Items listed in a dataset:
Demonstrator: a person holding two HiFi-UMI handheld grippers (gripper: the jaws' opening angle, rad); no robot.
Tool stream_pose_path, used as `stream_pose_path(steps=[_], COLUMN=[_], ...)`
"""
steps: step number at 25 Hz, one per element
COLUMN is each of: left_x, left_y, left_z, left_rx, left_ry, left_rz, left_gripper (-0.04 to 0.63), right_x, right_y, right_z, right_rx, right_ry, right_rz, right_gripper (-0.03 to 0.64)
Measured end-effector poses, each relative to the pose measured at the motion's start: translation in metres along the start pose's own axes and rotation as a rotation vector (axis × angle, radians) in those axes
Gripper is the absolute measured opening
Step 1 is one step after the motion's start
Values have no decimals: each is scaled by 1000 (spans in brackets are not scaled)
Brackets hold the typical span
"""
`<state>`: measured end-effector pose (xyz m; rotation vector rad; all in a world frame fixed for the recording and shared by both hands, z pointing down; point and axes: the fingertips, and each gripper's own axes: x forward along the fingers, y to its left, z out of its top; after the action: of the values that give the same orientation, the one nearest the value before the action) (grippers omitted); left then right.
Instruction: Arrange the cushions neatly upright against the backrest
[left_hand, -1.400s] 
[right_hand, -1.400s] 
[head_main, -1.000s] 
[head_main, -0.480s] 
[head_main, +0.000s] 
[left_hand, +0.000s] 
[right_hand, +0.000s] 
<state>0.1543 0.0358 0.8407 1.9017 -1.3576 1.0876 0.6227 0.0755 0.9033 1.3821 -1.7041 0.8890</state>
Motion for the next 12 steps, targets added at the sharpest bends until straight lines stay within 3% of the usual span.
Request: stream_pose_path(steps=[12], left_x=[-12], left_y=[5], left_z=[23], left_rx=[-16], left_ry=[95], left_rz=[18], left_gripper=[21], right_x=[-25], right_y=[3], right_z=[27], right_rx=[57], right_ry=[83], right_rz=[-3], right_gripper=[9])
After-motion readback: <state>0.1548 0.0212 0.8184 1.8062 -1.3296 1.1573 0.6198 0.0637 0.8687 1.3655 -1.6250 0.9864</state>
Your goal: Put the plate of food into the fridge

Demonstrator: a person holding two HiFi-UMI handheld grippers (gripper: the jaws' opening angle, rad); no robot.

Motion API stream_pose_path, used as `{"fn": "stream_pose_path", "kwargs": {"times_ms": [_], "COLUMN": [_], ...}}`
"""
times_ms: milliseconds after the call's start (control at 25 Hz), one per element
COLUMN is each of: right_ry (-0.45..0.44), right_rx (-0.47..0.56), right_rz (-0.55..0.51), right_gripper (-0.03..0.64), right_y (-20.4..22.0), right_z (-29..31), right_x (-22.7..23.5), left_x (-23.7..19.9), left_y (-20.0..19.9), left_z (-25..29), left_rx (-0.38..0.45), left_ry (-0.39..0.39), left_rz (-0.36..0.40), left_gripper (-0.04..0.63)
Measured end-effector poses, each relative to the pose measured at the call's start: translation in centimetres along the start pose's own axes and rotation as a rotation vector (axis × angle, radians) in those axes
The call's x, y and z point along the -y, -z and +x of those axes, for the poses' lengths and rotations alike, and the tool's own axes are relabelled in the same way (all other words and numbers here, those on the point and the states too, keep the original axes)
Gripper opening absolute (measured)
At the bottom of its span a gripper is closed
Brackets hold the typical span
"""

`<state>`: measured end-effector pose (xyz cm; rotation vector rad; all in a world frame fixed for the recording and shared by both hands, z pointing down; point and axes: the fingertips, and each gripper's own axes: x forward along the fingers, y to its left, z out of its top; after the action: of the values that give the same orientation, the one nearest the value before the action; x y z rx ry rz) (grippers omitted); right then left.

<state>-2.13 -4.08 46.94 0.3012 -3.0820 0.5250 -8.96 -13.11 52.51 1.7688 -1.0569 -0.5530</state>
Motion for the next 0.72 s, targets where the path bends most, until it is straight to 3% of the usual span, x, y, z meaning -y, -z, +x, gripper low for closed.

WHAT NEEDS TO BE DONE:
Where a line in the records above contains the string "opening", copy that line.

TASK ANSWER:
Demonstrator: a person holding two HiFi-UMI handheld grippers (gripper: the jaws' opening angle, rad); no robot.
Gripper is the absolute measured opening
Demonstrator: a person holding two HiFi-UMI handheld grippers (gripper: the jaws' opening angle, rad); no robot.
Gripper opening absolute (measured)

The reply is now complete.